Cuando viajar empieza después del atardecer

¿Qué pasa cuando cae el sol, llegás a casa y la noche está más que espectacular?, te provoca una escapada nocturna para cambiar de ritmo. 

Porque sí, muchas veces la noche nos propone otra forma de viajar: una más calma, con menos ruido y deja esas experiencias que solo aparecen cuando el destino se ilumina con la luna y estrellas. 

No se trata solo de dormir al llegar a casa, sino de habitar la noche.

A continuación te dejamos algunas propuestas que te servirán si estás buscando un plan diferente. 

Tigre: reiniciarse sin ir lejos

No hace falta viajar cientos de kilómetros para desconectar.
Al norte de la Ciudad de Buenos Aires, Tigre ofrece naturaleza, agua y silencio.

Durante el día, los caminos artesanales, la gastronomía y los paseos históricos marcan el pulso.
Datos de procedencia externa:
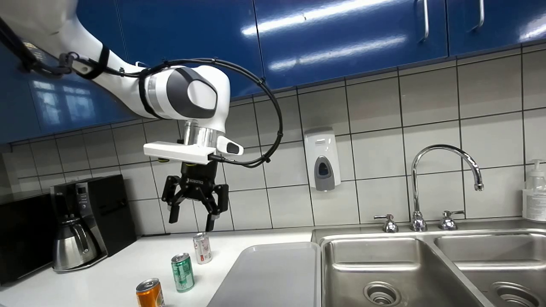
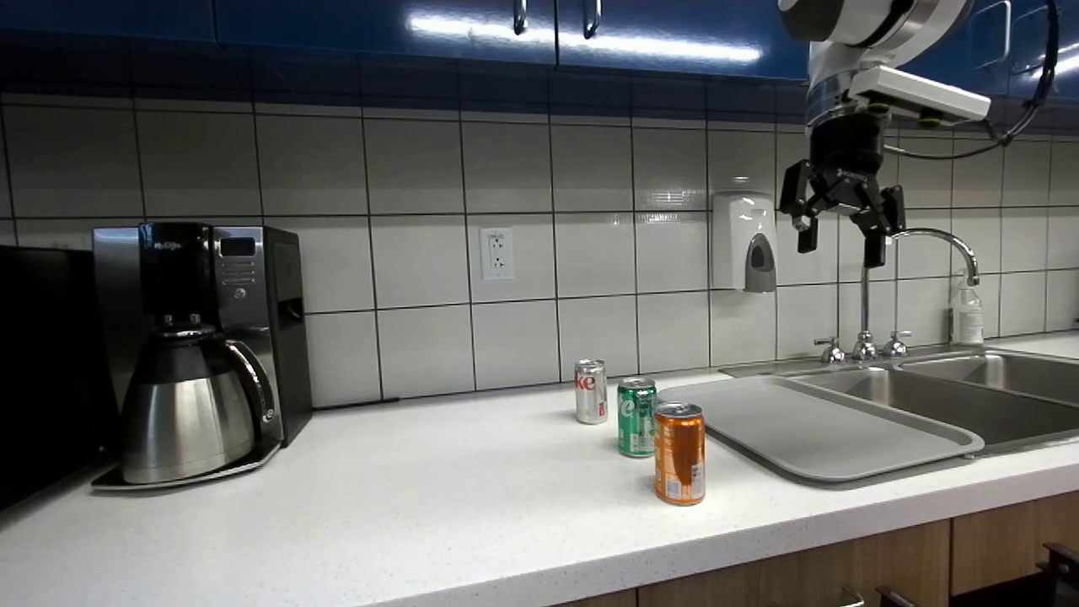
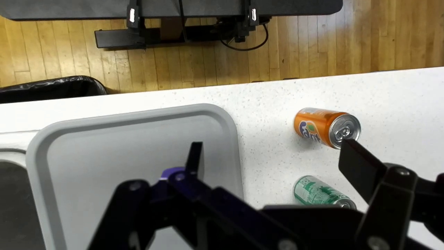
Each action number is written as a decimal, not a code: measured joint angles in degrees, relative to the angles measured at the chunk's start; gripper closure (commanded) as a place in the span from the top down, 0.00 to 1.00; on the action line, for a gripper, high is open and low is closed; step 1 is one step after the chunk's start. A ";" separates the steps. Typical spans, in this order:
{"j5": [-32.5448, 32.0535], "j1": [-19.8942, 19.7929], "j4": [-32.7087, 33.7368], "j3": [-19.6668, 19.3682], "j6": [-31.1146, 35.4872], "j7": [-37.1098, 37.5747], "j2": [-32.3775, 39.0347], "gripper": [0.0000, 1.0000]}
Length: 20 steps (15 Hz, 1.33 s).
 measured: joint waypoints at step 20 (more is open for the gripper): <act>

De noche, el río Luján se vuelve protagonista: con un kayak bajo la luna, reflejos sobre el agua o simplemente un mate compartido sin apuro. 

Tigre invita a reiniciarse desde lo simple, desde el conectar con vos. 

Podés tener más información de sus alternativas turísticas, directamente por la cuenta de Instagram @turismotigre

 

Basílica de Luján: la experiencia de mirar desde arriba

La Basílica de Luján propone un recorrido distinto cuando cae la noche.
El circuito turístico nocturno incluye: visita guiada exclusiva por el claustro, interior del templo, altar mayor, la galería alta del camerín, los techos de ábside, el órgano mayor y la Galería A Giorno.

Cierra con una picada tradicional de campo y degustación de vinos. 

La experiencia nocturna en la Basílica de Luján está disponible a partir de los 15 años (los menores deberán asistir acompañados por su representante), no es un recorrido apto para mascotas y dura alrededor de 2 horas.

Sin dudas, una experiencia única, ideal para explorar el turismo con una escapada nocturna. Para más información se pueden comunicar directamente al WhatsApp de la Basílica de Luján.

La Plata: una ciudad que se transforma

Un día no alcanza, y La Plata lo sabe.
De día esta ciudad invita a recorrerla en bici, caminar la República de los Niños o navegar por el lago, pero cuando cae la tarde, la ciudad se transforma y propone otro forma de conocerla.

Subir a la Catedral de la Inmaculada Concepción y observar desde lo alto cómo las luces redefinen la panorámica urbana es una experiencia que cambia la percepción del lugar. La noche le da a La Plata un nuevo ritmo, más contemplativo y pausado.

Algunos lugares conocidos son: Paseo del Bosque René G Favaloro, y la Catedral, ubicada en la Calle 14 e/51 y 53; y el pasaje Rodrigo en la calle 51 e/4 y 5.

Vos elegís el plan y la ciudad de La Plata te acompaña con la mejor experiencia. 

 

Viajar cuando todo baja un cambio

Las escapadas nocturnas no buscan velocidad. Buscan pausa, miradas largas y momentos que no se planifican del todo. 

Porque a veces, viajar no es cambiar de lugar. Es cambiar el momento del día.